Толпа безмолвно замерла: вызов прозвучал.
— Пусть нас рассудит Сарнэ-Туром, — сквозь зубы процедил Уенчак.
— Завтра на закате, — ответил Ислуин.
— Услышано и принято! — за скандалом никто не заметил, как из ворот выехал Великий хан с отрядом нукеров. — И пусть вас рассудит Судия равных. А до тех пор оба ждите за пределами города. В Искер войдёт лишь тот, чьё слово признает Отец ветров.
Уенчака от слов Великого хана перекосило, он судорожно сжал повод коня — но перечить не посмел. Если бы вызов бросили в его лагере… но сейчас нукеров много больше, в открытом столкновении не поможет даже сила "чёрных". К тому же на стороне правителя наверняка вмешаются жители города, в толпе немало вооружённых мужчин и женщин. Придётся подчиниться… ненадолго. Скоро Мудрейший припомнит гордецу, осмелившемуся указывать Великому шаману, все обиды. А пока Уенчак хлестнул коня и вместе со свитой помчался к своим шатрам.

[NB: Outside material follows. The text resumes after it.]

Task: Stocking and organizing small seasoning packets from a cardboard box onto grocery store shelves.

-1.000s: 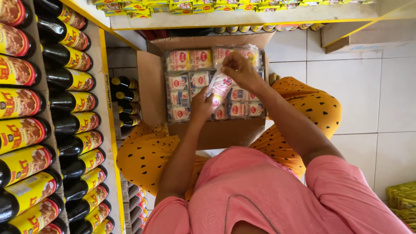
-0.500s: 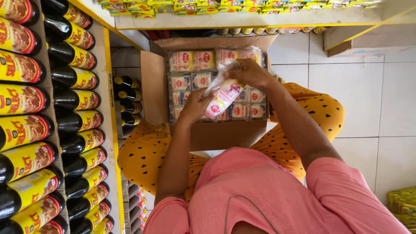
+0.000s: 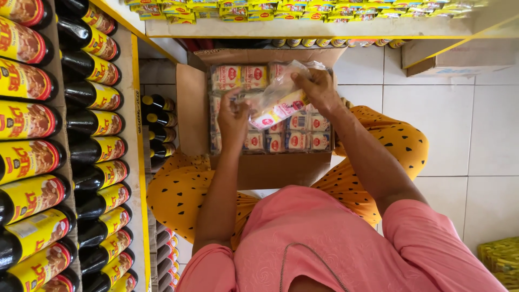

Место суда Великий хан назначил своей волей — и счёт Уенчака к правителю увеличился ещё на одно оскорбление: к Сарнэ-Турому они должны были взывать не рядом с городскими стенами и не около стоянки шамана, а далеко в степи. К тому же выскочка время выбрал вечернее, потому зрителей очередной победы Уенчака собралось куда меньше, чем он рассчитывал. Да и что за зрители — мужчины, женщин почти нет. Только заслужившие право носить оружие. Значит, обсуждать сегодняшний поединок будут куда меньше, чем нужно, воину попусту молоть языком не пристало — и придётся тратиться на нужные слухи и наёмных болтунов. Но всё это будет потом, а пока стоит насладиться сегодняшним днём — сила чужака была очень чистой, ему давно такой не попадалось. И выпить её будет приятно вдвойне.
Готовили площадку довольно долго: нужно было убрать траву внутри ровного круга диаметром десять метров, утрамбовать землю. Потому, когда в центре загорелся костёр, запад уже алел вовсю. Но вот последний из помощников покинул место суда, спорщики встали по разные стороны огня. На землю вступали голыми ногами, в одних штанах и рубахах — ищущие справедливости должны быть открыты взору богов. Не то, что зрители. Расположившиеся за Уенчаком — его воины и те, кто поддерживал шамана открыто, и за спиной Ислуина — ханские нукеры и простые обитатели Искера. Им положено являться перед Отцом степного народа и перед братом его, Отцом воинов, во всей красе. Потому и сверкали оба отряда кольчугами и стальными бляхами кожаных доспехов, щитами, шлемами и ножнами сабель.
Едва спорщики встали друг перед другом, разделённые лишь огнём — символом границы между живыми и мёртвыми, среди зрителей валом прокатился шёпот и гул сотен голосов, но тут же смолк. Соперники затянули каждый свою песнь, отбивая ритм ударами в бубен. Мелодия то лилась ровно и медленно, то быстро взлетала и падала от фальцета до низких горловых звуков. Жаркий огонь костра постепенно угасал, один за другим выбрасывая клубы дыма. В какое-то мгновение площадку окутала густая пелена. Когда она чуть рассеялась, взорам зрителей открылись две сидящие на земле неподвижные фигуры: души покинули тела и поднялись к Сарнэ-Турому.